I nod enthusiastically, remembering how wild with blood-lust Dorian had become when Morgan had tried to enter the room. Just smelling her essence from yards away was enough for him to nearly break through the invisible restraints. Now she was banished to her room in the far end of the mansion.
Niko and Alex disappear into the wooded area around the house, looking for any weak spots in the ward that protected the property. Niko told me earlier that it was one of the strongest and complex wards ever created. He said it took several months to get it just right, and any adjustments could be tedious.
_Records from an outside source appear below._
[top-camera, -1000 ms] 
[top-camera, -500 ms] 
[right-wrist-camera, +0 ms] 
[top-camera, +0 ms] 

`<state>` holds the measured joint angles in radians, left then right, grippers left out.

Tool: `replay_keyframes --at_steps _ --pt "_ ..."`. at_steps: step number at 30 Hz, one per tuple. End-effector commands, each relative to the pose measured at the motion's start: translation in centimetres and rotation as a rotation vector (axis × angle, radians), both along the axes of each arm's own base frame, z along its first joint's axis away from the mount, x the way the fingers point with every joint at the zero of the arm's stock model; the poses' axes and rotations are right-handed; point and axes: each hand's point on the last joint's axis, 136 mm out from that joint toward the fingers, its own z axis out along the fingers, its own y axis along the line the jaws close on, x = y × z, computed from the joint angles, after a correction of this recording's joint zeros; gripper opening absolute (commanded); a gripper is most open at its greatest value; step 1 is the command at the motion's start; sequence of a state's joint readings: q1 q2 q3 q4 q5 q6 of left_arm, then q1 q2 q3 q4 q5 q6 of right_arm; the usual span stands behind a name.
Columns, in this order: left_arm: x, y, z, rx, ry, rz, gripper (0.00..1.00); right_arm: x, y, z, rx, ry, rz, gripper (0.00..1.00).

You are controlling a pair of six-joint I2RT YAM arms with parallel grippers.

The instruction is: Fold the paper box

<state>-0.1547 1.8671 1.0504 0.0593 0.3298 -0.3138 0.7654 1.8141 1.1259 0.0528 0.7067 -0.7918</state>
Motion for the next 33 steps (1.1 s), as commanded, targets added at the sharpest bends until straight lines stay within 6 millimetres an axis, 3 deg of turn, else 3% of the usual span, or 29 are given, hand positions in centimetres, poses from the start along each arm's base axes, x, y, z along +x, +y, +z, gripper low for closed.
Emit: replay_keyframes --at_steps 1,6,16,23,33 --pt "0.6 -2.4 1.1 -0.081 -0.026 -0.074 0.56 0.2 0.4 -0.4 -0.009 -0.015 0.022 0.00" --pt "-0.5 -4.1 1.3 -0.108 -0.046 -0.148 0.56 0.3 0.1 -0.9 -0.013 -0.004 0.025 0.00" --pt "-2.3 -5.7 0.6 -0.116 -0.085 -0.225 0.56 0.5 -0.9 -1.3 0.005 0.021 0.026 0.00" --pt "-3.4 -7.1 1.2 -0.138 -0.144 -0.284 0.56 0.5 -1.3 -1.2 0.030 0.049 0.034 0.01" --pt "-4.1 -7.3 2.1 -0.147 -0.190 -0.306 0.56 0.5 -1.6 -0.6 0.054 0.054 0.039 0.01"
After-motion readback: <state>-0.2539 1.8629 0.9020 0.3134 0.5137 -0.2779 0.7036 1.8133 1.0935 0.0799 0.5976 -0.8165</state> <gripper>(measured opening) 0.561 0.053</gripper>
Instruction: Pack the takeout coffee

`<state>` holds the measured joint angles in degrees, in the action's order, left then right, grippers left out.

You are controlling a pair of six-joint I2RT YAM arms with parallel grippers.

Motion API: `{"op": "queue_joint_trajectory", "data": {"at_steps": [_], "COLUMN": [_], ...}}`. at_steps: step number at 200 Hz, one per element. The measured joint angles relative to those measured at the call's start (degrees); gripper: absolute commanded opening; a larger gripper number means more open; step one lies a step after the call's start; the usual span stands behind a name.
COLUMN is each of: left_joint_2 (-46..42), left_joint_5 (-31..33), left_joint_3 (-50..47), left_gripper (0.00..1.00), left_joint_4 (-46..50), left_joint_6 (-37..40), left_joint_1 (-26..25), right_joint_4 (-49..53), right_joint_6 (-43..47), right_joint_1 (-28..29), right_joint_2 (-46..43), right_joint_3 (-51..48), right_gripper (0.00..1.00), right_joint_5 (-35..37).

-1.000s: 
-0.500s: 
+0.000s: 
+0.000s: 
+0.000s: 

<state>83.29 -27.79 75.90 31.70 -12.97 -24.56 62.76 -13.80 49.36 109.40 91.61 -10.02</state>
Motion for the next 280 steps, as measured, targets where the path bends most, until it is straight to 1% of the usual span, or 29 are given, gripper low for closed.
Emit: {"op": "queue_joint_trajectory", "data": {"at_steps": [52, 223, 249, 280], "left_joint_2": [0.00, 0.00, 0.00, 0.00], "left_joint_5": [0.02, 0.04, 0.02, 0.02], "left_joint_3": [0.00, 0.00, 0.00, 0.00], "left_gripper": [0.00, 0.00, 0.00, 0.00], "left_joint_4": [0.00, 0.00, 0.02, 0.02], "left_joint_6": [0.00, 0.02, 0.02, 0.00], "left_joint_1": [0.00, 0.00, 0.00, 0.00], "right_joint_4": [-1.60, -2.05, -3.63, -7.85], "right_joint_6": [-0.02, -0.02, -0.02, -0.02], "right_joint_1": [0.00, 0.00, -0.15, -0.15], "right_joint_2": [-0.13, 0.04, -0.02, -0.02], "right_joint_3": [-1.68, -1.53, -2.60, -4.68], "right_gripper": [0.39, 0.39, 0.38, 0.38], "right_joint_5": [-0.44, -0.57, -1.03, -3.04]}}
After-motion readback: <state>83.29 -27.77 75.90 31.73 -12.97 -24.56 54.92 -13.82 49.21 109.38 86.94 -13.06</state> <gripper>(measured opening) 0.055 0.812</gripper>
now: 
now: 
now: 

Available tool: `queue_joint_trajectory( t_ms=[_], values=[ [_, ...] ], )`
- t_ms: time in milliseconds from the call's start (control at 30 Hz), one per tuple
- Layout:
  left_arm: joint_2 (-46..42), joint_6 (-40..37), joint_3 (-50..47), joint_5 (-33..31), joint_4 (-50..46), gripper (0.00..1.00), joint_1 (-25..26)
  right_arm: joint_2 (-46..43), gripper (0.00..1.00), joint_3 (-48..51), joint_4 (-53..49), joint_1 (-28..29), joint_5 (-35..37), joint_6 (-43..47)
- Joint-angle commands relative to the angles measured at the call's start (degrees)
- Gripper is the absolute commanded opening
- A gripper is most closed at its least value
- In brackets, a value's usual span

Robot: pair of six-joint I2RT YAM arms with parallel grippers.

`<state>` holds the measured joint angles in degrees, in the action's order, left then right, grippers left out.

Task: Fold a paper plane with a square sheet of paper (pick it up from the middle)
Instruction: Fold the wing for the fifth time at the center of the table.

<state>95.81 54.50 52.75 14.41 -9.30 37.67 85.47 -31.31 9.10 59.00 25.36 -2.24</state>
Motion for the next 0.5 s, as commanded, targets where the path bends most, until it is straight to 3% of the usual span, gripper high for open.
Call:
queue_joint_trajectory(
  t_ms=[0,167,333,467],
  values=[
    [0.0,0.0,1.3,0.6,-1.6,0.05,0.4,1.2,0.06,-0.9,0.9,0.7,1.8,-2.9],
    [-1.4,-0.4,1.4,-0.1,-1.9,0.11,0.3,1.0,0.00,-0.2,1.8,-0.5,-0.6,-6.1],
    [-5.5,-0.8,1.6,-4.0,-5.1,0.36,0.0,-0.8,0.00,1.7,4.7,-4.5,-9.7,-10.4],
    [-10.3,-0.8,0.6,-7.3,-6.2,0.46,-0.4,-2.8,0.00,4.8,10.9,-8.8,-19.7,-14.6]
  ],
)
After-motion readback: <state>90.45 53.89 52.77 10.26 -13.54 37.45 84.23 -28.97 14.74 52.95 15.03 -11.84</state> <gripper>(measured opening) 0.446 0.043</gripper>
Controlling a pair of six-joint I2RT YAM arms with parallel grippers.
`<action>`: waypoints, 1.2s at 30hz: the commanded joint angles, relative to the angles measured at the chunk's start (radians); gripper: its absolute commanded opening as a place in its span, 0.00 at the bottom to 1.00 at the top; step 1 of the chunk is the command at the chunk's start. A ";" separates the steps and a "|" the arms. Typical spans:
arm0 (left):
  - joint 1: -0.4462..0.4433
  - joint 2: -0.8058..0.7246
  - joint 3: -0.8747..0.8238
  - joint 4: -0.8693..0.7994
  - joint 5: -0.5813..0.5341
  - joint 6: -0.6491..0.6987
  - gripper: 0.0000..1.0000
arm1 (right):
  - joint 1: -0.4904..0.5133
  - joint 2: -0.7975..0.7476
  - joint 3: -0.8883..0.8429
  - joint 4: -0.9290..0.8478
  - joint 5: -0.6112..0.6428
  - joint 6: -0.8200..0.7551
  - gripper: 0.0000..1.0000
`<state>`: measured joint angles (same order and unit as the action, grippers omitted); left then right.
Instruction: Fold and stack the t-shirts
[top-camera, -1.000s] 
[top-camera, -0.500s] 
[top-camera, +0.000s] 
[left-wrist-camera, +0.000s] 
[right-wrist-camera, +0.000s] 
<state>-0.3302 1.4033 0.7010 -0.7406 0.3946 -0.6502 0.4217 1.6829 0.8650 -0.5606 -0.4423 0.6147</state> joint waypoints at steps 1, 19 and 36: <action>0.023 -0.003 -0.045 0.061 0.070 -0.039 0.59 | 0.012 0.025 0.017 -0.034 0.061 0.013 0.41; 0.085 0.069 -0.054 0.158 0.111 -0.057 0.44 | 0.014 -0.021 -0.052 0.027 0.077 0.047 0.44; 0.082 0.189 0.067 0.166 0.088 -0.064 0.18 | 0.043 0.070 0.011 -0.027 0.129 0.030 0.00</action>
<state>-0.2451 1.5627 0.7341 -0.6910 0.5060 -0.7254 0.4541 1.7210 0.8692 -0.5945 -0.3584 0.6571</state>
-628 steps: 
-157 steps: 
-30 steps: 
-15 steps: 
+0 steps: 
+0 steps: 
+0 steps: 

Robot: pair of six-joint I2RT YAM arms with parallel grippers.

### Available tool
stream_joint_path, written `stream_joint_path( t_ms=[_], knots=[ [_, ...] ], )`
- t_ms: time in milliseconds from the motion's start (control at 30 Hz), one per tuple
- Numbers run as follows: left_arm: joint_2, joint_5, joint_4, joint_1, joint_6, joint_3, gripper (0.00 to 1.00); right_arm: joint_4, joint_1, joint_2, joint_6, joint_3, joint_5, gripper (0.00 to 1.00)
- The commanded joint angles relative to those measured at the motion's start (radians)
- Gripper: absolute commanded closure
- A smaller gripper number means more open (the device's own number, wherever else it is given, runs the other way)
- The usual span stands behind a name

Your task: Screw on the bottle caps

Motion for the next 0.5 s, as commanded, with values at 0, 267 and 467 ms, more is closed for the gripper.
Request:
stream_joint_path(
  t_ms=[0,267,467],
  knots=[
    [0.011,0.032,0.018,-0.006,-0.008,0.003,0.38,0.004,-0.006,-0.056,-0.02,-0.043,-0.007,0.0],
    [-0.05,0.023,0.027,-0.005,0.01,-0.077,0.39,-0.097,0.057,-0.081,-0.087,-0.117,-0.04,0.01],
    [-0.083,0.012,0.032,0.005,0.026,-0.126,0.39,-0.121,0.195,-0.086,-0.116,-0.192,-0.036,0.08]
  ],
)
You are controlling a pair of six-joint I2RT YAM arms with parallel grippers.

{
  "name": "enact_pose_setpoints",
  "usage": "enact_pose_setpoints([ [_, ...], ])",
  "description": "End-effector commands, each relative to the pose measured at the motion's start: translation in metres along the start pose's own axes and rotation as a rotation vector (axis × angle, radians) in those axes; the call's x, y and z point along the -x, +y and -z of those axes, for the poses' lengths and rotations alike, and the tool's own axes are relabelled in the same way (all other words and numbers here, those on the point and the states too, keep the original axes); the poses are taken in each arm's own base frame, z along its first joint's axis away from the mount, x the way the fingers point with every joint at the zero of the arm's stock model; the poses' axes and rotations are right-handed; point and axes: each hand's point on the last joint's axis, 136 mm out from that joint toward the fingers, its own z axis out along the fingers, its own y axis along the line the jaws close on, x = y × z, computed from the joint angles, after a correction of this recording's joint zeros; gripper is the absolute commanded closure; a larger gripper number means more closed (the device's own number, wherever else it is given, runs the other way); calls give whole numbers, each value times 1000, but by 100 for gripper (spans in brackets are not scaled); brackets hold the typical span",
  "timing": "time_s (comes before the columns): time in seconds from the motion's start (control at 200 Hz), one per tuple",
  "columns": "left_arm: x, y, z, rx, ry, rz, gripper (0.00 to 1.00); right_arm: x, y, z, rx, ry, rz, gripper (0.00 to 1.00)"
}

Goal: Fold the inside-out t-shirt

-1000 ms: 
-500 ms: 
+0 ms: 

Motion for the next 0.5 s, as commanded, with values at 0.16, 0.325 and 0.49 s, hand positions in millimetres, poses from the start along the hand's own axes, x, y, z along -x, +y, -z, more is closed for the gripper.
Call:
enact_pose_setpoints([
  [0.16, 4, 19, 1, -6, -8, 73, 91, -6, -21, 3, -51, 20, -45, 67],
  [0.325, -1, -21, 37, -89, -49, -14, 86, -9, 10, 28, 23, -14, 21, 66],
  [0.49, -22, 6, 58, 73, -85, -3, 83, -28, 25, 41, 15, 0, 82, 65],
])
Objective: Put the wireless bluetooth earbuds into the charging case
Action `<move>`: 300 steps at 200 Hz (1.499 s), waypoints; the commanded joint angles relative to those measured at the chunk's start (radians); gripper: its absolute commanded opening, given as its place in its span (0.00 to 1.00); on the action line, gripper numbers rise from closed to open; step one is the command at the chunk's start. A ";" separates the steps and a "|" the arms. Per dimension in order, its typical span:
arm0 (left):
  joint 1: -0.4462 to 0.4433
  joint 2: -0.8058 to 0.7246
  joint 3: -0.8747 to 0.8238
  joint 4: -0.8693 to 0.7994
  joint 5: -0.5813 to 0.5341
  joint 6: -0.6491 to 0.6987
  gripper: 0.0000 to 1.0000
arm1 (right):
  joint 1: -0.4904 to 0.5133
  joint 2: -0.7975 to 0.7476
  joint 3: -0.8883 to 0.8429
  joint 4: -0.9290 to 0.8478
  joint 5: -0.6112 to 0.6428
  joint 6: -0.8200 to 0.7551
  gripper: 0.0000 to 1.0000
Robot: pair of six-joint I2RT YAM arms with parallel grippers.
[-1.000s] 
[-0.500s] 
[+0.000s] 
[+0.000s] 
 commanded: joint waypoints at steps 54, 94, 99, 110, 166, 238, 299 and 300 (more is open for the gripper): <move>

“Why is that necessary, when no one even lives here?” I’d asked him.
I’ll never forget the lost look in his eyes when he’d answered. “I failed to protect something I loved. I’ll never make that mistake again.”
“Amelie?”
He tipped his head just once before looking away, ending the conversation. I didn’t dare press for more. I wouldn’t put him through any more undue pain.
I sit in lonesome silence for hours, refusing to turn my gaze to where Dorian lays. He’s given up on screaming, his voice successfully muffled by Alex’s spell. However, I can feel his eyes burning into me. Watching me. Daring me to turn to him. They taunt me from across the room, reminding me that no matter what he is now—and what he’s always been deep down—I am under his spell. He owns me. And while I may just be a broken toy to him, he is still every star in the sky to me.